We are probably going to install a whole home water softener in the near future as the water around here is pretty hard.

The more the sample is diluted the greater the range of error. So Let’s just say CYA is 130ppm. I would do a 50-60% drain to have a CYA of 50-60ppm . This way you are ideal for using LC and if you go to salt system then it is much easier to add a little CYA then it is to remove it.
What's the best way to drain and refill my pool? I have a overflow drain to the street so should I just calculate my hose flow rate and stick it in the pool and let the appropriate amount overflow through the drain?

I also have a 1hp suction pump, should I use that to empty the pool while filling it with fresh water from a hose at the same time to not let it get too empty? I assume the pool pump should be off for this whole process, is that correct?

do you know why the CH is so high if your tap water is 150ppm? Were you or someone else using cal-hypo as the sanitizer? Or someone tried to increase CH and overshot it.
I'm not quite sure why it's so high. I think the pool company was using shock but the former owner also said that he had to top up the water every few days. The pool is only 5 feet at its deepest point with a sun shelf and it's hot here in the summer so maybe evaporation over time contributed to it?
I think Jandy is only needing a “professional” to install the SWCG. If you have a good understanding as to how to connect it, then hire a “professional” handyman or an electrician to do the hookup. It is really just 3-4 connections.
For the plumbing you would want to remove the inline puck chlorinator and put the SWCG there if sufficient space. A “professional “ plumber can easily do it. I guess what I am saying is that you do not need a pool builder to do it.
Ok, that is good to know. Thanks
 
Use the sump pump.
You can do basic calculation on time. Most residential flow is about 5GPH. Or you can get a 5 gallon pail and time how long it takes to get 5 gallons from your hose. The rest is just math.
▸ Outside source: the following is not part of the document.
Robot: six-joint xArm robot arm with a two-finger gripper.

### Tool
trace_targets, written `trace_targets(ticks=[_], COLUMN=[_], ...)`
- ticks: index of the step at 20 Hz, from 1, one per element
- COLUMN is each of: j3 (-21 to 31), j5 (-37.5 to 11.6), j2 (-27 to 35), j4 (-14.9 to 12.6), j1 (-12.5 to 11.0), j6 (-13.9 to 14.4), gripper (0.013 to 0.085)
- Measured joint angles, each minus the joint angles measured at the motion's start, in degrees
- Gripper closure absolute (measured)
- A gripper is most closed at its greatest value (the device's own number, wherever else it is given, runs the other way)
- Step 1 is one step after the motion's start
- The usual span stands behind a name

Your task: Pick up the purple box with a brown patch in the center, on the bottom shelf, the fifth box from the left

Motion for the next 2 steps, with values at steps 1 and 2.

Read "no drain water exchange" here:
 
I also have a 1hp suction pump, should I use that to empty the pool while filling it with fresh water from a hose at the same time to not let it get too empty? I assume the pool pump should be off for this whole process, is that correct?
It is always recommended to use a sump pump such as the one you have to drain the pool. To lower CH and CYA, it is a proportional calculation. If you drain 50% then those test values should be reduced by about 50%.

I'm not quite sure why it's so high. I think the pool company was using shock but the former owner also said that he had to top up the water every few days. The pool is only 5 feet at its deepest point with a sun shelf and it's hot here in the summer so maybe evaporation over time contributed to it?
OK. CH does not evaporate so it accumulates in the pool over time.

A whole house water softener would help. However, when they come out to provide you a quote, ask if they can determine if your pool fill line is hooked to the main house or separate. I know some homes have their exterior faucets plumbed before they connect to the water softener that then provides softened water to the house.